WHAT YOU ARE ASKED TO DO
All of the data must be written out verbatim, with pictures excluded.

INFORMATION PROVIDED

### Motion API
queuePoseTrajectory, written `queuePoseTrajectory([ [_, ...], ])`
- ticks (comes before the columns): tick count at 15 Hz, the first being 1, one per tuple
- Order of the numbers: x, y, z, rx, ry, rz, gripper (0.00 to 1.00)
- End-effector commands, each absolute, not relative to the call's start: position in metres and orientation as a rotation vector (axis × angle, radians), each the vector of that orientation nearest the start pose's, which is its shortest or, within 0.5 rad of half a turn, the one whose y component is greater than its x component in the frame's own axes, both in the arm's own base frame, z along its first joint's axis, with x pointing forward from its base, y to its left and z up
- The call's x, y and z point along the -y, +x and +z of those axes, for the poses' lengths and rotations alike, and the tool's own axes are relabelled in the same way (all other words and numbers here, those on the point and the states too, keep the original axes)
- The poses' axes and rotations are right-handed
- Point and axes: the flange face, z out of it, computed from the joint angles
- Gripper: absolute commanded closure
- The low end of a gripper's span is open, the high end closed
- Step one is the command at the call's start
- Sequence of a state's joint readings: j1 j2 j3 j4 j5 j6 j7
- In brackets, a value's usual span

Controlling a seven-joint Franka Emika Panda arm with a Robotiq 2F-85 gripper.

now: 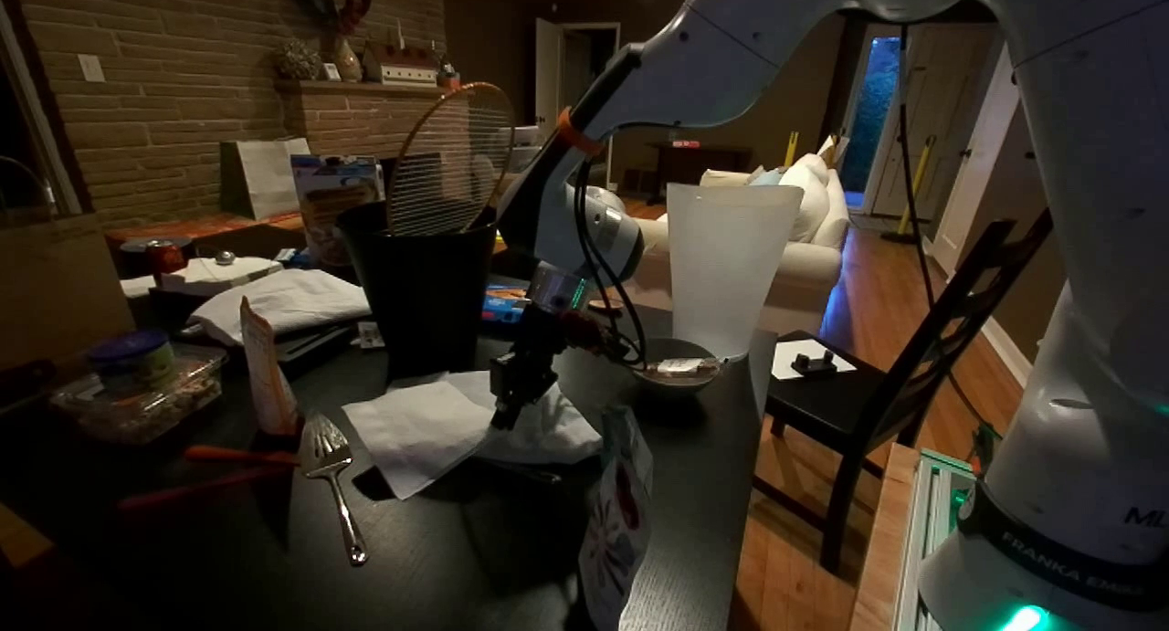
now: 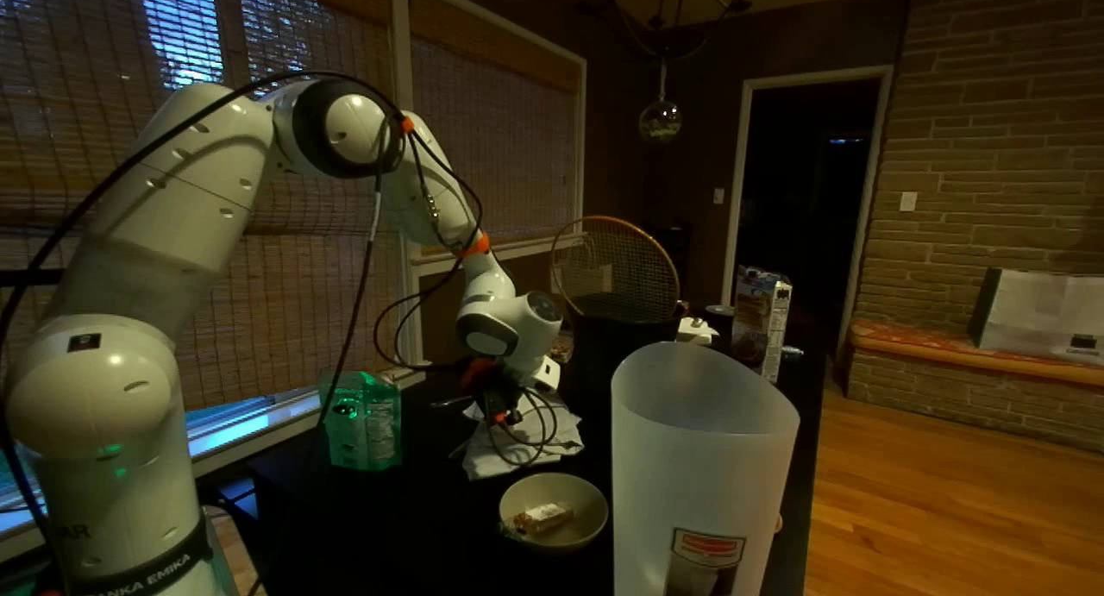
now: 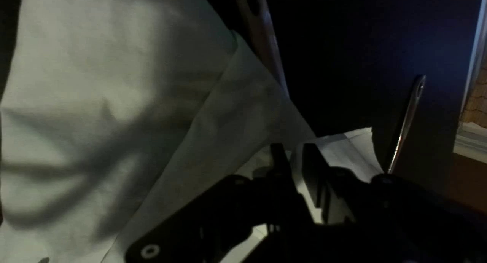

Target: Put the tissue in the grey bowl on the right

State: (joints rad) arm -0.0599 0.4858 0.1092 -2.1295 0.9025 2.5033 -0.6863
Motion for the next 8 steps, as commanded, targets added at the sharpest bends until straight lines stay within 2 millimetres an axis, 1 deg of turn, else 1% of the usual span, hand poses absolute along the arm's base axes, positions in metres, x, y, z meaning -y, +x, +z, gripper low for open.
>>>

SOLUTION FOR THIS EXERCISE
### Motion API
queuePoseTrajectory, written `queuePoseTrajectory([ [_, ...], ])`
- ticks (comes before the columns): tick count at 15 Hz, the first being 1, one per tuple
- Order of the numbers: x, y, z, rx, ry, rz, gripper (0.00 to 1.00)
- End-effector commands, each absolute, not relative to the call's start: position in metres and orientation as a rotation vector (axis × angle, radians), each the vector of that orientation nearest the start pose's, which is its shortest or, within 0.5 rad of half a turn, the one whose y component is greater than its x component in the frame's own axes, both in the arm's own base frame, z along its first joint's axis, with x pointing forward from its base, y to its left and z up
- The call's x, y and z point along the -y, +x and +z of those axes, for the poses' lengths and rotations alike, and the tool's own axes are relabelled in the same way (all other words and numbers here, those on the point and the states too, keep the original axes)
- The poses' axes and rotations are right-handed
- Point and axes: the flange face, z out of it, computed from the joint angles
- Gripper: absolute commanded closure
- The low end of a gripper's span is open, the high end closed
- Step one is the command at the call's start
- Sequence of a state's joint readings: j1 j2 j3 j4 j5 j6 j7
- In brackets, a value's usual span

Controlling a seven-joint Franka Emika Panda arm with a Robotiq 2F-85 gripper.

now: 
now: 
now: 

Target: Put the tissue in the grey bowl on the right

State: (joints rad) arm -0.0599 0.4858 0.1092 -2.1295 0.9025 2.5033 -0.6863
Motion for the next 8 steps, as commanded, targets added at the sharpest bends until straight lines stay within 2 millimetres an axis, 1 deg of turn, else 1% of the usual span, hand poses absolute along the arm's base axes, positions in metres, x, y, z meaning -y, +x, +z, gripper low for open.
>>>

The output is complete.